The accuracy is not close to the accuracy displayed in log

masahiro173 commented 1 year ago

When I tried learning using config_semi.yaml of citys_semi372, the accuracy was Best-STU:70.40/239 Best-EMA: 70.33/239, and the author's log Best-STU:76.94/236 Best-EMA: 77.43/188. There was a large discrepancy. Due to the GPU, the number of training batches was set to 8 on a single GPU, so there is a difference in the learning environment, but is there really that much of a difference?

ZhenZHAO commented 1 year ago

？should no.... please provide more detail,

make sure, that you did not revise anything?
share me with your training log
training env, like the gpu, bz... etc.

masahiro173 commented 12 months ago

The only changes were to use one GPU and increase the number of batches to 8. GPU uses NVIDIA A100-SXM4-80GB. What is bz? I also attach the training log. seg_2023-09-22_09_36_47.log

ZhenZHAO commented 12 months ago

It seems the bz(batchsize) is the only difference. I set bz=4 per gpu and using 4 V100, (thus the ultimate bz = 16). There are some tips, you may improve the performance,

(it is obvious from your provided log that the performance is still improving slowly, and better performance can be expected with longer training epoch.... but it is not recommended. I found it takes so long for you to conduct exps on citys.)

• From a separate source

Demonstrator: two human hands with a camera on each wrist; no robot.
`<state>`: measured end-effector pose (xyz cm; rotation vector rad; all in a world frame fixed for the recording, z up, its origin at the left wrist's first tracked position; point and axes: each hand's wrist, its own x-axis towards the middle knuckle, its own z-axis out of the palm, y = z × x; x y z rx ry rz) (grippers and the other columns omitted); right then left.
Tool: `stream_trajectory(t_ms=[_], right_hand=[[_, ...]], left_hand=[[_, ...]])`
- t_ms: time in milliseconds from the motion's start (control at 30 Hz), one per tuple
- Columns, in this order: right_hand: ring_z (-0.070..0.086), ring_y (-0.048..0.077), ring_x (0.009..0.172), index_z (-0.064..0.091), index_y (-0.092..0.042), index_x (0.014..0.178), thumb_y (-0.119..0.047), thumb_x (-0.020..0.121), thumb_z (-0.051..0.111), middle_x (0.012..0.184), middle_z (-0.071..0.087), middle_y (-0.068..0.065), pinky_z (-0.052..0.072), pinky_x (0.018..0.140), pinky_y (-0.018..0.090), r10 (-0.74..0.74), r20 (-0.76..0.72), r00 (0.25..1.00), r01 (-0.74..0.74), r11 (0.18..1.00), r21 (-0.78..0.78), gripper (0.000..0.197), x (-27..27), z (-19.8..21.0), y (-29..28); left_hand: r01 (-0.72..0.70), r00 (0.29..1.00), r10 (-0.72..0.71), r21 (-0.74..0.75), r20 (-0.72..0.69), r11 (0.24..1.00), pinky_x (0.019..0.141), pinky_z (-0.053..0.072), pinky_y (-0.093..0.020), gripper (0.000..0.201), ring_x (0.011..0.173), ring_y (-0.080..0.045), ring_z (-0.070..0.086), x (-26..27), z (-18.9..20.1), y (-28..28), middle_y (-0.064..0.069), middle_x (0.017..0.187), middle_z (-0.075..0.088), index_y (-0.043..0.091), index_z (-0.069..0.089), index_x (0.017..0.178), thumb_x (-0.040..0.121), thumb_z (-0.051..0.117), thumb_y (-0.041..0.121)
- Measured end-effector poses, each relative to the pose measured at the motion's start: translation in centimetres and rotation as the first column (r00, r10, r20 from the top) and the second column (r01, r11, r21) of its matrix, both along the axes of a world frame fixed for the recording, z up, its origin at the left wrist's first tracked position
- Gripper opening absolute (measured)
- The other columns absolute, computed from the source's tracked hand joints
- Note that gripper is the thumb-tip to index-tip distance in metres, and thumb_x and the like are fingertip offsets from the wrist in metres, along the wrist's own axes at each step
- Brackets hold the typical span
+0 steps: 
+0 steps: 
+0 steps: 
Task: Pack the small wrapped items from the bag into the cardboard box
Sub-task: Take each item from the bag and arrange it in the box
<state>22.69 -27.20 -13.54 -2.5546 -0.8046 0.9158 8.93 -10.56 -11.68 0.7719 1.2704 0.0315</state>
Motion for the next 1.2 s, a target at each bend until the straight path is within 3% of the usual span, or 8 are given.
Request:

If you cannot set bz=16 as I did (bz is very important for segmentation tasks), then you may need to increase the unsupervised loss instead of increasing the epochs,

set threshold from 0.7 to 0.0. Logic is, to let iMAS handle the unsupervised loss.
set the cutmix prob from 0.5 to 1.0. Increase the augmentation, and let iMas handle the mixup.

BTW, I don't understand why the performance is so bad at the first training epoch. At the epoch 0, only labeled data is used to train the model, where my log shows " 24.15/0", but your log only get "12.24/0"... Please double check your code, it is kind of weird.

masahiro173 commented 12 months ago

Thank you for answering. I'll try changing the parameters once. By the way, it looks like we can secure 2 GPUs(I don't have V100, so A100), so we are planning to try it with each 8 batches(16 batches in total). In this case, do you think the accuracy will be equivalent to 4 GPUs with 4 batches each?

masahiro173 commented 12 months ago

I would like to ask an additional question. What could be the reason for such a large difference in accuracy for different batch sizes? Also, I would like to ask why you think it is better to increase the unsupervised loss value when the number of BATCH is small.

ZhenZHAO commented 11 months ago

Thank you for answering. I'll try changing the parameters once. By the way, it looks like we can secure 2 GPUs(I don't have V100, so A100), so we are planning to try it with each 8 batches(16 batches in total). In this case, do you think the accuracy will be equivalent to 4 GPUs with 4 batches each?

Yes, that is the only difference I can see. Pls give it a try.

ZhenZHAO commented 11 months ago

I would like to ask an additional question. What could be the reason for such a large difference in accuracy for different batch sizes? Also, I would like to ask why you think it is better to increase the unsupervised loss value when the number of BATCH is small.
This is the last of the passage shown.